# Your instructions:
All lines from the one with "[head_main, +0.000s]" through the final line of the records below must be written out exactly, with no other text.

#####

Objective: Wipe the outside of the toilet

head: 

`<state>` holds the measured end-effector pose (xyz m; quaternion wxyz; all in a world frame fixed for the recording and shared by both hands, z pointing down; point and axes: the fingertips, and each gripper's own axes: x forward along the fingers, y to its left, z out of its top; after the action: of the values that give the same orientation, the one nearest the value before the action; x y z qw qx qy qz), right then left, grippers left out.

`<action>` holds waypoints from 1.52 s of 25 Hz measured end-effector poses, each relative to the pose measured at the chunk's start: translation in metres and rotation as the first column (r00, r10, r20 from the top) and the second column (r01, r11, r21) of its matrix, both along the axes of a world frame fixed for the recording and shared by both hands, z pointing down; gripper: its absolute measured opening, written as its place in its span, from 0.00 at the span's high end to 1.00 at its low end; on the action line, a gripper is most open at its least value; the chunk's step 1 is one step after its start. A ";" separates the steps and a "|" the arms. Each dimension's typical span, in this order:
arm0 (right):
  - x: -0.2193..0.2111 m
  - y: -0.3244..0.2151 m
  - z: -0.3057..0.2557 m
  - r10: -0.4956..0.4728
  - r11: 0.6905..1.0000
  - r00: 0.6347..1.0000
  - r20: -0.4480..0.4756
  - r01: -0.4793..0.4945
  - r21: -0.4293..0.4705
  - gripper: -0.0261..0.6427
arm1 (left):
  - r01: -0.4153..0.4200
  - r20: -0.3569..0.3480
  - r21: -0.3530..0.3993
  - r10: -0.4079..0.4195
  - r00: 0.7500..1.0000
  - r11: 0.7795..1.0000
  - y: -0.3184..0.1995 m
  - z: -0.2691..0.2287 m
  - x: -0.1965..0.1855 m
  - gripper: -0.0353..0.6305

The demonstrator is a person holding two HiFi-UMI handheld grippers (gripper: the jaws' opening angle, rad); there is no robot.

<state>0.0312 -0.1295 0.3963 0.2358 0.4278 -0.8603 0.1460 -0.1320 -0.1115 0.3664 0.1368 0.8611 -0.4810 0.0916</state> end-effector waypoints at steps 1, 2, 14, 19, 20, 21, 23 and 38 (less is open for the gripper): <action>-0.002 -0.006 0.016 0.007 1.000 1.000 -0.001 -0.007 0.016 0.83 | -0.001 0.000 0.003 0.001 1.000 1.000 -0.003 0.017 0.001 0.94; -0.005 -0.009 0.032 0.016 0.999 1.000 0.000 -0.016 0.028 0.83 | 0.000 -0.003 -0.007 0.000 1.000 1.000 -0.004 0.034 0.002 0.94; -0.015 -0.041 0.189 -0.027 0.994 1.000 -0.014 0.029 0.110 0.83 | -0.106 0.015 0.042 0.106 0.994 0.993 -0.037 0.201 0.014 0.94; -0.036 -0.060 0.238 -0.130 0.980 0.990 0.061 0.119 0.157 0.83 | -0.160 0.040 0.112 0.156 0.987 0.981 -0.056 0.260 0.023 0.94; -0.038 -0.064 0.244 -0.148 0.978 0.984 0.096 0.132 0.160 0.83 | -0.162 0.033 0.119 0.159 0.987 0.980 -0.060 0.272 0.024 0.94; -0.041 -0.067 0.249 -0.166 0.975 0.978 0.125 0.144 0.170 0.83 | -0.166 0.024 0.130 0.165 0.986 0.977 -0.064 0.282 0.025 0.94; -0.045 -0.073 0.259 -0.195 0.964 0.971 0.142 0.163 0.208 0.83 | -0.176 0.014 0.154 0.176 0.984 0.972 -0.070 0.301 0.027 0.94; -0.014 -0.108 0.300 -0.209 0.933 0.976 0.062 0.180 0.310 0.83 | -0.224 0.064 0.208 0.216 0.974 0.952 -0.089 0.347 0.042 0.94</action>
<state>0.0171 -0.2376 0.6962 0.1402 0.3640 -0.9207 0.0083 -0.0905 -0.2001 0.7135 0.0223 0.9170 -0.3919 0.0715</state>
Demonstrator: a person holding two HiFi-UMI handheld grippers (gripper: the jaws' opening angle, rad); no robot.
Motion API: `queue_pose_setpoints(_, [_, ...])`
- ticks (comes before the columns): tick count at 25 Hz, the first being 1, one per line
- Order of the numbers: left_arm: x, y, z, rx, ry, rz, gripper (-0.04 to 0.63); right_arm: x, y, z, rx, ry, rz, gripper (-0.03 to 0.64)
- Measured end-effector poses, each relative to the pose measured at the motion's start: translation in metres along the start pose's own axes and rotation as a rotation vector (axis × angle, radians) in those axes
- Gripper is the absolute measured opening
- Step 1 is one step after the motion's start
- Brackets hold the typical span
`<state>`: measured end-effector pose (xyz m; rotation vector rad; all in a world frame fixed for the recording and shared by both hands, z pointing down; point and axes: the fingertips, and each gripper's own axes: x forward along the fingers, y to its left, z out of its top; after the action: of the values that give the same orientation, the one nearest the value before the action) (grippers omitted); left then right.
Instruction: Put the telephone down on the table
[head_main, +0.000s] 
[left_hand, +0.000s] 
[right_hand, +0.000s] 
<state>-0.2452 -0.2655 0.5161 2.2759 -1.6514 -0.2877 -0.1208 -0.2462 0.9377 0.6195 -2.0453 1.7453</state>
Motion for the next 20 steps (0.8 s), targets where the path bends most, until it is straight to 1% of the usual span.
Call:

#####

# Response:
[head_main, +0.000s] 
[left_hand, +0.000s] 
[right_hand, +0.000s] 
<state>-0.2452 -0.2655 0.5161 2.2759 -1.6514 -0.2877 -0.1208 -0.2462 0.9377 0.6195 -2.0453 1.7453</state>
Motion for the next 20 steps (0.8 s), targets where the path bends most, until it is straight to 1% of the usual span.
Call:

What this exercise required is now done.